O fator "vida" passou a ser ainda mais valioso para o consumidor

A tecnologia que gera humanidade

Lyana Bittencourt

O fator "vida" passou a ser ainda mais valioso para o consumidor

Alguns executivos brasileiros tiveram a oportunidade de participar de um momento histórico. Pela primeira vez em mais de 100 anos, a maior convenção mundial de varejo, a NRF Big Show, aconteceu online e se mostrou uma experiência bastante positiva.
O evento não trouxe muitas novidades e deu uma sensação de que o que aconteceu lá também se passou aqui em termos de aceleração e agilidade da transformação das empresas. Todas (ou quase todas) em modo de sobrevivência suportadas por altas doses de resiliência.
Do "shift to online" até a mudança do comportamento do consumidor, a discussão foi sobre o que fica e o que vai embora com a vacina.

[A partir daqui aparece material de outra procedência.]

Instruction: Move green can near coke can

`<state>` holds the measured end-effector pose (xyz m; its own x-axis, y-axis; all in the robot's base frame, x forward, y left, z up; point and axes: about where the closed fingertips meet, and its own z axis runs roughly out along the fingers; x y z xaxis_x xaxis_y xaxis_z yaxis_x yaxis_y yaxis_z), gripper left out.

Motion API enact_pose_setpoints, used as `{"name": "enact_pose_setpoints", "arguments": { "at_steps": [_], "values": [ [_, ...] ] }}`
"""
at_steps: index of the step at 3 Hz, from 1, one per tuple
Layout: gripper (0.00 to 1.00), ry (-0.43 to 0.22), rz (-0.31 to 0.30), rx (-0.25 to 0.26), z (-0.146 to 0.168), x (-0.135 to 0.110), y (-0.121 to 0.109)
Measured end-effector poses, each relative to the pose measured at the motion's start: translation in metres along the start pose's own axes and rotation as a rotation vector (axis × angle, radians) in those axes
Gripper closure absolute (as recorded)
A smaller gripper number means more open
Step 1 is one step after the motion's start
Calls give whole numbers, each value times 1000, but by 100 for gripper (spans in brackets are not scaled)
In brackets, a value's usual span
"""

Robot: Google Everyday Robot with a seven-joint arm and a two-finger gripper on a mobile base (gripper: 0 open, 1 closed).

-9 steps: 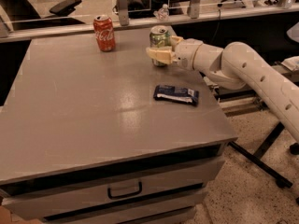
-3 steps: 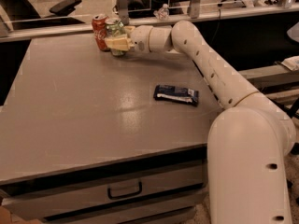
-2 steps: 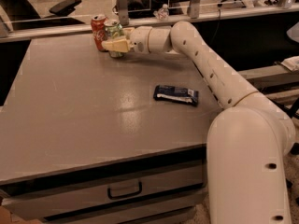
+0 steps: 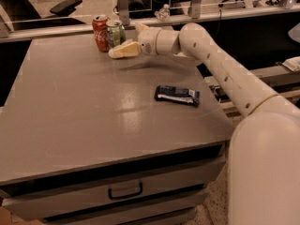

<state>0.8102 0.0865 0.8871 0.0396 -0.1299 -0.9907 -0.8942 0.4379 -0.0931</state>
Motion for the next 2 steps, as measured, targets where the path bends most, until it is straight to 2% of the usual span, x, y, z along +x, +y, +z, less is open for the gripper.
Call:
{"name": "enact_pose_setpoints", "arguments": {
  "at_steps": [1, 2],
  "values": [
    [0, 28, -37, 155, -59, -12, -12],
    [0, 59, -29, 223, -74, 4, -17]
  ]
}}
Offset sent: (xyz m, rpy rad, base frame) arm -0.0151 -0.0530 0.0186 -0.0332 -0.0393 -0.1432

Muitas das reflexões que temos feito aqui em nosso País também são feitas por lá, porém com altas doses de tecnologia empregada.
E é justamente nesse fator "tecnologia" que vem uma das reflexões mais interessantes que vimos. Na sessão com Indra Nooyi, ex-CEO da Pepsico, falou-se sobre como esse período enclausurados nos deu a perspectiva do quanto a tecnologia é importante, mas que ela nunca vai substituir o que temos de mais único na nossa existência: a humanidade. As pessoas passaram, sim, muito tempo enclausuradas em seus "casulos", como ela disse, mas estão desesperadas para ter novamente interação.

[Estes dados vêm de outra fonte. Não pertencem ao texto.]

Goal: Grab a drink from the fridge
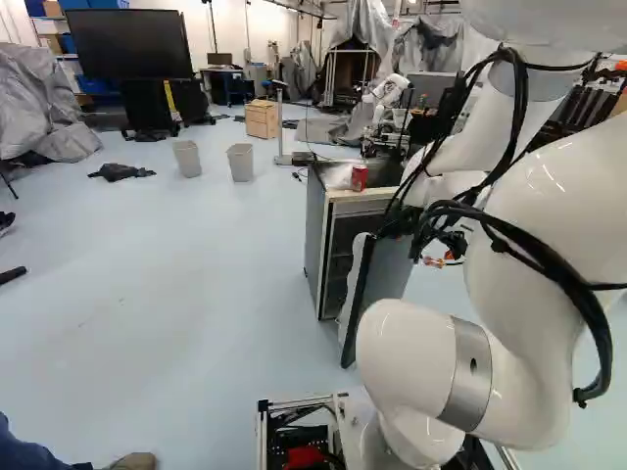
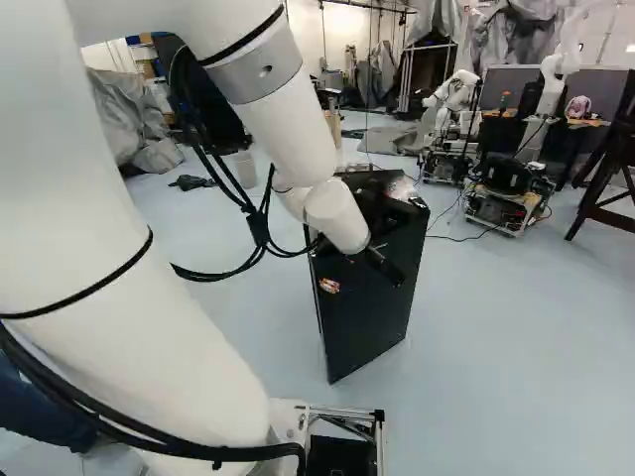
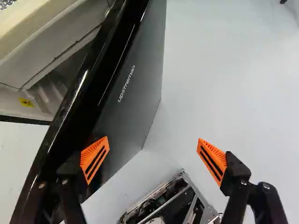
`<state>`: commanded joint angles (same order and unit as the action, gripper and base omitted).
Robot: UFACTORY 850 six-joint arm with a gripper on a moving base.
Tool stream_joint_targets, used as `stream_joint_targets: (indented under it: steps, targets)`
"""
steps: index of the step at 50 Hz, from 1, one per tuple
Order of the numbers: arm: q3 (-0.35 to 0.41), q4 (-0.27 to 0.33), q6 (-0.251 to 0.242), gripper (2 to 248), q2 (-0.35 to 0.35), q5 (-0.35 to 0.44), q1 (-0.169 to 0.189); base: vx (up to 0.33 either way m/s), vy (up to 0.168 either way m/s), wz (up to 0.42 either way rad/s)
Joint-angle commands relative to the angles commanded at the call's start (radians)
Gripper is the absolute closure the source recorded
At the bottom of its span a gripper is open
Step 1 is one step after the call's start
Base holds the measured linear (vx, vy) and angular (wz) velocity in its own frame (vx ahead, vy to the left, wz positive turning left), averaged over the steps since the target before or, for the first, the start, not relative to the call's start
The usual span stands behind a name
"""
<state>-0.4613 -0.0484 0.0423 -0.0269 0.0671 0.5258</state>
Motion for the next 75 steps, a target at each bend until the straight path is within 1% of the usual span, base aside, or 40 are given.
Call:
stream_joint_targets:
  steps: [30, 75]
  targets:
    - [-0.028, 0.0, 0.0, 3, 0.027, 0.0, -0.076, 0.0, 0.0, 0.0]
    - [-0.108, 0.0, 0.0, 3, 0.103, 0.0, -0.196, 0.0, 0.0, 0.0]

Para ver os sorrisos, abraçar e até mesmo sentir o frescor de uma fruta na prateleira do supermercado e poder escolher, tocar, sentir.
Fica muito claro que a tecnologia pode dar o que é técnico, o que é habilidade obtida por meio de estudo, prática e tudo que podemos chamar de hard skills.

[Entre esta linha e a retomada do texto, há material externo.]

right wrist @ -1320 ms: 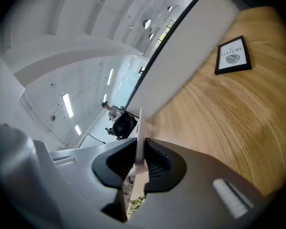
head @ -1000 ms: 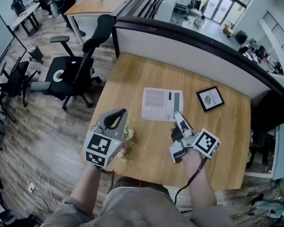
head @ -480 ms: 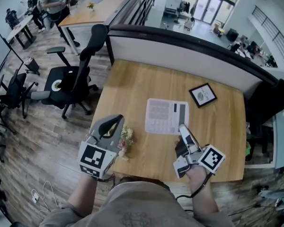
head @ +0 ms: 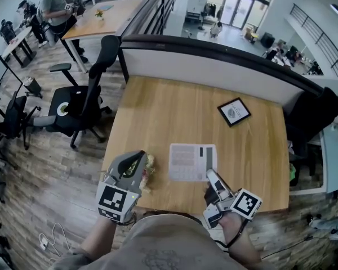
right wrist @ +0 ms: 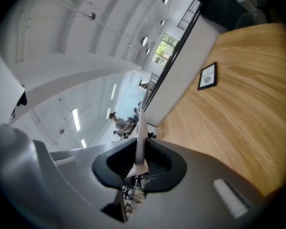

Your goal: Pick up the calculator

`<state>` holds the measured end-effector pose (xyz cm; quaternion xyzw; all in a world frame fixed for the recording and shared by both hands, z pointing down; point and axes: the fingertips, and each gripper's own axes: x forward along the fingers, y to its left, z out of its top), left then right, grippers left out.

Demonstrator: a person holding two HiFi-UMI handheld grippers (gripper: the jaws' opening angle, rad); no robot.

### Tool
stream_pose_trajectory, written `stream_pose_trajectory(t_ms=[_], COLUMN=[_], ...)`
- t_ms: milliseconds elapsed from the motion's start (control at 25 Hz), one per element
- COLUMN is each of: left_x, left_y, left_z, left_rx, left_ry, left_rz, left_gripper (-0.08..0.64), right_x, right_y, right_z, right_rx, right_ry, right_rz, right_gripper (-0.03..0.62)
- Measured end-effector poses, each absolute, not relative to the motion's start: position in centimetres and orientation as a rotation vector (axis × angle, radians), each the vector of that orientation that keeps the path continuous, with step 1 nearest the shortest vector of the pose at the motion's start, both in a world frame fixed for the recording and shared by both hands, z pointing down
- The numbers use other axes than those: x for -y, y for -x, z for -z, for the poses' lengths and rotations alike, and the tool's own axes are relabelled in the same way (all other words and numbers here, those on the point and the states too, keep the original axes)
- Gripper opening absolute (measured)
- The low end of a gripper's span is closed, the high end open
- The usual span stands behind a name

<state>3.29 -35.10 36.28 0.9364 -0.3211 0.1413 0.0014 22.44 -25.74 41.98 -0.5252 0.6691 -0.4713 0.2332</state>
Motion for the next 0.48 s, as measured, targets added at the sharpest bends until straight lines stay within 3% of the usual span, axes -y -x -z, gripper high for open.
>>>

Mas a mágica acontece quando conseguimos nos desenvolver enquanto seres humanos, quando nos tornamos pessoas melhores, e isso só se consegue por meio de interação, socialização e amadurecimento emocional. Não acontece de outra forma que não seja com a vida fora do "casulo".
Essa reflexão vem ao mesmo tempo em que empresas como Verizon - gigante americana das telecomunicações - tem um índice extraordinário de atendimentos pré-agendados, como sinal de que as pessoas querem usar seus tempos da melhor forma possível e querem se programar para isso.
O nível de prontidão que exigem das empresas passa a ser bastante alto, afinal, a vida está acontecendo "lá fora" e é preciso enxergar valor no tempo investido no relacionamento e na compra dos produtos e serviços das empresas.
O fator "vida" passou a ser ainda mais valioso para o consumidor. Não porque antes não era, mas porque era algo que se tomava por garantido. Algo que simplesmente existia.
Agora, que a vida nos foi privada de tantas e variadas formas, é natural que a exigência de saber como as empresas vão usar e gerar valor para o tempo de vida que o consumidor está investindo no relacionamento com as marcas faça com que a barra da expectativa seja elevada.
No final das contas, a tecnologia nos dá mais tempo, e nos devolve a possibilidade de aprimorar nossas habilidades sociais.
Nos ajuda a ser melhores no que temos de mais único - nossa humanidade.